Que retenir de ce trop bref développement ? Que les rituels sont fondamentaux dans l'éducation, mais qu'ils ne valent que pour ce qu'ils autorisent. Et pour ce à quoi ils permettent d'accéder : la réflexion et la pensée, l'inscription dans un collectif solidaire qui brise la juxtaposition des individualismes, qui permet de suspendre la réaction pulsionnelle et de découvrir que ce à quoi l'on renonce ainsi est bien peu de choses au regard de ce à quoi l'on accède : la reconnaissance de l'appartenance, la certitude d'avoir une place et d'être protégé, la garantie de pouvoir y développer sa liberté.


Inventer des rituels éducatifs pour aujourd'hui


La « refondation » de l'École, comme la promotion de ses valeurs et de sa devise en actes, imposent donc bien un travail sur des rituels éducatifs formateurs. Mais il me paraît un peu court de limiter celui-ci à la restauration de quelques manifestations isolées autour de nos symboles républicains. Ces manifestations elles-mêmes ne seront porteuses de sens que si elles s'inscrivent dans une École « réinstitutionnalisée », autour de principes clairs et de rituels quotidiens, tout à la fois structurants et signifiants… Qu'on me permette ici, sans prétendre à l'exhaustivité, de tracer quelques pistes.


Il faut d'abord, me semble-t-il, poursuivre l'effort engagé déjà, ici ou là, pour mettre en place des rituels politiques forts : la remise de la carte d'électeur – pour autant qu'elle fait l'objet, en amont, d'une préparation sérieuse – pourrait être systématisée, avec, à cette occasion, des témoignages d'anciens, voire un système de parrainage systématique, et, bien évidemment, l'invitation de classes primaires et secondaires qui pourraient vivre là une utile leçon d'instruction civique.

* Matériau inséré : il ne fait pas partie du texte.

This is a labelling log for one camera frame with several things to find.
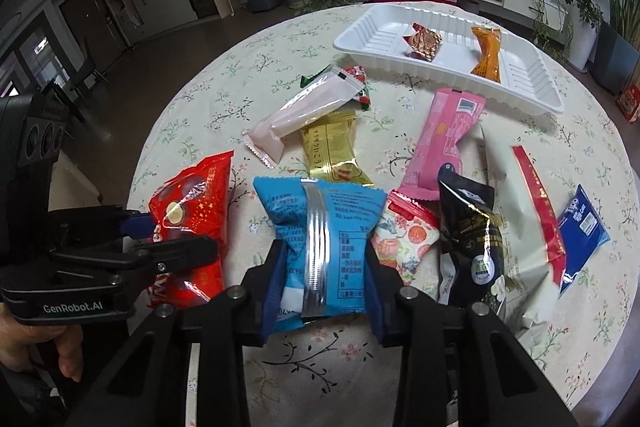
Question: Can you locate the dark blue snack packet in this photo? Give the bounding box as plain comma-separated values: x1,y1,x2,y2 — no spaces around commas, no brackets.
556,184,612,298

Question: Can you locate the person's left hand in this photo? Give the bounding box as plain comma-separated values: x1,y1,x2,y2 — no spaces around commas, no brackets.
0,307,84,383

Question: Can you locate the black snack packet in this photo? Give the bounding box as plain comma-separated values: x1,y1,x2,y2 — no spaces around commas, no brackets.
436,163,507,323

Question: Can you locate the gold snack packet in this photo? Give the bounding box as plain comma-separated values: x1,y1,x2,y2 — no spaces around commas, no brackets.
300,109,375,188

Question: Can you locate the green red snack packet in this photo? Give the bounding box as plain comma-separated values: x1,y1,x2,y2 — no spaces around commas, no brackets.
299,64,372,112

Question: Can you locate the floral tablecloth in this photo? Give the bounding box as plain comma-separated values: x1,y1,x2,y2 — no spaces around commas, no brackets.
127,2,640,413

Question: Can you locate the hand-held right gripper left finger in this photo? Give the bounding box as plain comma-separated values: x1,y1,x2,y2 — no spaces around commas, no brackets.
65,239,291,427

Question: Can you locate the floral white snack packet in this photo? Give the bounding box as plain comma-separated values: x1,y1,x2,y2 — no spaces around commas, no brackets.
372,190,442,285

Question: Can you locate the pale pink snack packet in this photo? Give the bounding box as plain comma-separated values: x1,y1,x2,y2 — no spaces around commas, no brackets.
242,68,368,168

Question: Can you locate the red gold candy packet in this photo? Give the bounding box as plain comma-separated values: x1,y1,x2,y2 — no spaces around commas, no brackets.
402,23,444,64

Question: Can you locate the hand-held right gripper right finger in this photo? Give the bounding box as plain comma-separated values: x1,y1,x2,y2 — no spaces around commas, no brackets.
364,247,581,427

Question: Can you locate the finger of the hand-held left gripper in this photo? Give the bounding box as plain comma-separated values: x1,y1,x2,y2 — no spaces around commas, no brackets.
107,234,219,303
112,206,157,241

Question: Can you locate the white plastic tray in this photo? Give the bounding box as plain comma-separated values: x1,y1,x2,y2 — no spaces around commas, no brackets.
332,3,565,115

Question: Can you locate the red printed box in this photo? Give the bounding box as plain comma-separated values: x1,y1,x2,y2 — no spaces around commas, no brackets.
616,83,640,122

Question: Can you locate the cream red-striped snack packet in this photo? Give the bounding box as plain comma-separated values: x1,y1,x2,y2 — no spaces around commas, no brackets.
475,122,568,333

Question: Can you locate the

Dans les écoles et les établissements scolaires, l'urgence est, à mes yeux, la mise en place de rituels de structuration du collectif. L'École, en effet – telle que notre République la promeut –, ne peut être fondée sur le sentiment d'appartenance communautaire ; tout au contraire, elle s'oppose au repli clanique et fait le pari que, non seulement, tous les enfants peuvent apprendre, mais aussi qu'ils peuvent « apprendre ensemble », en dépit – et, si possible, en raison  – de leurs différences d'origines et de sensibilités. Or, si la communauté « tient » en quelque sorte toute seule, puisqu'elle est portée par les forces centripètes de l'adhésion préalable et de l'affectivité réciproque, le collectif doit être construit, pied à pied, obstinément. Il faut, pour cela, évidemment, rompre avec l'anonymat et la parcellisation qui gangrènent nombre de nos collèges et lycées ; il faut des groupes à taille humaine gérés par des équipes pédagogiques qui connaissent et accompagnent ensemble tous les élèves ; il faut faire exister physiquement et symboliquement ces groupes par des rencontres régulières entre tous les élèves et tous les adultes qui les encadrent, par des projets collectifs où chacune et chacun peut avoir une place, par des engagements valorisés où le collectif se donne à voir dans sa diversité et sa cohérence à la fois, à l'image de la République que nous voulons. Bref, il faut sortir l'institution scolaire du paradigme de la « gestion des flux » pour la faire entrer dans celui de la construction de véritables « collectifs apprenants ».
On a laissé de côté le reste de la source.